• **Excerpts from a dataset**
******
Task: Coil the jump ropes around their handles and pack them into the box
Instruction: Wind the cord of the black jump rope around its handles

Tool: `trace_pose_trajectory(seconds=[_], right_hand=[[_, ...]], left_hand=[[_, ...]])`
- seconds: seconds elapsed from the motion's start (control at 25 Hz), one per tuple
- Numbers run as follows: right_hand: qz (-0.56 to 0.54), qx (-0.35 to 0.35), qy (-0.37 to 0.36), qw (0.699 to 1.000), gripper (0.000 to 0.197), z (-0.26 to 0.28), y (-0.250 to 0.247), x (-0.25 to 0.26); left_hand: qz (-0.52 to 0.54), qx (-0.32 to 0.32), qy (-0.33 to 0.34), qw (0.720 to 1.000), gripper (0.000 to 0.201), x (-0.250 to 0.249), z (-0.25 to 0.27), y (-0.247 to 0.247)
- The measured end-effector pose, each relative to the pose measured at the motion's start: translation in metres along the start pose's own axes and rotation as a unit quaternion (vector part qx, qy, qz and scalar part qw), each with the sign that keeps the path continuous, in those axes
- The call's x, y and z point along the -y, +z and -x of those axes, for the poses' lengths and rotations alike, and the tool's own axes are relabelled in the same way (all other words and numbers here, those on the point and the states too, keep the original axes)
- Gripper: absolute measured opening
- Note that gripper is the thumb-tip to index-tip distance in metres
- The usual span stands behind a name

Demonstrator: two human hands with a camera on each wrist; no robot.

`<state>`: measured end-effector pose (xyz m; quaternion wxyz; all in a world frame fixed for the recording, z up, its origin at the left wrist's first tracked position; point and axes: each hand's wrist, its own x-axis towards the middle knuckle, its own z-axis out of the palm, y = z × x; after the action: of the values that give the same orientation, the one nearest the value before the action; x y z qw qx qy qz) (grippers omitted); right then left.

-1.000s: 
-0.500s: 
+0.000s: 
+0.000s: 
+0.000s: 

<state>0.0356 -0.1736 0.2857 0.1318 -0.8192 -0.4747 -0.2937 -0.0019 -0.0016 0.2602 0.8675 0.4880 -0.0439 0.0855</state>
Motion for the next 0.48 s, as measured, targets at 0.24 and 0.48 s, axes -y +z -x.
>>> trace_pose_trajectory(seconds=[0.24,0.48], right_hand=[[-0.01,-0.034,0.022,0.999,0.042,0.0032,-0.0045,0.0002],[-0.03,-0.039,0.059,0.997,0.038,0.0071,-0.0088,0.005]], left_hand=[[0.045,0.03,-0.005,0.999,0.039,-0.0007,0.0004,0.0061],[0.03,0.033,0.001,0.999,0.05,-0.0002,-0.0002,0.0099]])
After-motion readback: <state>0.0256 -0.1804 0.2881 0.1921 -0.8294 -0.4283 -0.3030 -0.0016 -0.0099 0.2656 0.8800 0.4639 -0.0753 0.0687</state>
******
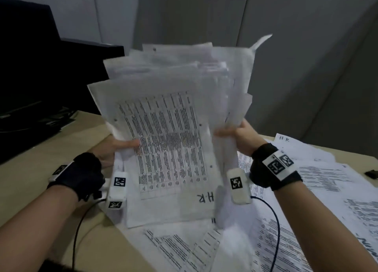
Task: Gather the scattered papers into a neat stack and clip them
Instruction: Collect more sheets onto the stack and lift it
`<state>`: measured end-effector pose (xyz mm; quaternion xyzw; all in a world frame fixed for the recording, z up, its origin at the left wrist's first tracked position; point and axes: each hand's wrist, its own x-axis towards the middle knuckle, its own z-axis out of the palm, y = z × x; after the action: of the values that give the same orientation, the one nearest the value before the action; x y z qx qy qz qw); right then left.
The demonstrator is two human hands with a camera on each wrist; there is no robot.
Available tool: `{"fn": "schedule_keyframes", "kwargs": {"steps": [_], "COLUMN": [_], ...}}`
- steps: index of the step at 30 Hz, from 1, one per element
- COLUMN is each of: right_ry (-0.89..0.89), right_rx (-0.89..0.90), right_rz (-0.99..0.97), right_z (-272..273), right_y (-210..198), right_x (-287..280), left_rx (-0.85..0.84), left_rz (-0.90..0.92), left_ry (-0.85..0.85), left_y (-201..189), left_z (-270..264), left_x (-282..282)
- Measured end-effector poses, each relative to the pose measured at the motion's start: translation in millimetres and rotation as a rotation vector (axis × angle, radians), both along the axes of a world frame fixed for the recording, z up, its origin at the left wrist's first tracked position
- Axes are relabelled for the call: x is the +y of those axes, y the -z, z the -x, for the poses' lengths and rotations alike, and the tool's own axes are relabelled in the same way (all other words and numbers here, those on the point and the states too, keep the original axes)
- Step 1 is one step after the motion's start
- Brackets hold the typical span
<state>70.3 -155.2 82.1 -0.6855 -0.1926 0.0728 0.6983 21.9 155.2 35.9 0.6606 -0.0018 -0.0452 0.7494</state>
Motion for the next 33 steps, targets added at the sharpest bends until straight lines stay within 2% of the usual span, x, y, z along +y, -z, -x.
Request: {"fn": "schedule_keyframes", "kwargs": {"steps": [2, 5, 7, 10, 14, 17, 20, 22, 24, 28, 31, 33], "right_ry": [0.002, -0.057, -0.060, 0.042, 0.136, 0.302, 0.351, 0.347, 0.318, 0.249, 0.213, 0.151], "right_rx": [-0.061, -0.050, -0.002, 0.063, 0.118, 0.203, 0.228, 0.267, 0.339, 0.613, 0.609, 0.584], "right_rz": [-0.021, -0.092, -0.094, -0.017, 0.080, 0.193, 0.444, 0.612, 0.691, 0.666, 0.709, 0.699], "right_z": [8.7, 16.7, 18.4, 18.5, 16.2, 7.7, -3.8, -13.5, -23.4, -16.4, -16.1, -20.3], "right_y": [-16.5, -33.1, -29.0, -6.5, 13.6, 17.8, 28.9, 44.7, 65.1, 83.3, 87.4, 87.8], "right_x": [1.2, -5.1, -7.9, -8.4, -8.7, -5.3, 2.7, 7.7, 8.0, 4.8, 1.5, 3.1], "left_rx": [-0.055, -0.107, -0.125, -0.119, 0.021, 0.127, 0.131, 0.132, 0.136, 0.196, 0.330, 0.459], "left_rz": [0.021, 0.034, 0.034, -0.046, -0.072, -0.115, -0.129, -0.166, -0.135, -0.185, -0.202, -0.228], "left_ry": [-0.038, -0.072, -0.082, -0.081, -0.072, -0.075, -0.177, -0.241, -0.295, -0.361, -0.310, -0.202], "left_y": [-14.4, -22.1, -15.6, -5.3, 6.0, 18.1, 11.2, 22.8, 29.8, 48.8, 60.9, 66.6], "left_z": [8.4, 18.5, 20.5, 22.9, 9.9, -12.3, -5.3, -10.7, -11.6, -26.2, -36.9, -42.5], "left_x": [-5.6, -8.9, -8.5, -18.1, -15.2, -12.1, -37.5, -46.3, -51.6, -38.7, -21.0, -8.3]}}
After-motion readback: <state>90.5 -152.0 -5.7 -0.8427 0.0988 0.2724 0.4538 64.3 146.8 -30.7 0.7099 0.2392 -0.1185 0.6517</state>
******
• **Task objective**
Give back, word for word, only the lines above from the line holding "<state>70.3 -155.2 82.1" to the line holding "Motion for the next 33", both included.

• **Answer for this exercise**
<state>70.3 -155.2 82.1 -0.6855 -0.1926 0.0728 0.6983 21.9 155.2 35.9 0.6606 -0.0018 -0.0452 0.7494</state>
Motion for the next 33 steps, targets added at the sharpest bends until straight lines stay within 2% of the usual span, x, y, z along +y, -z, -x.

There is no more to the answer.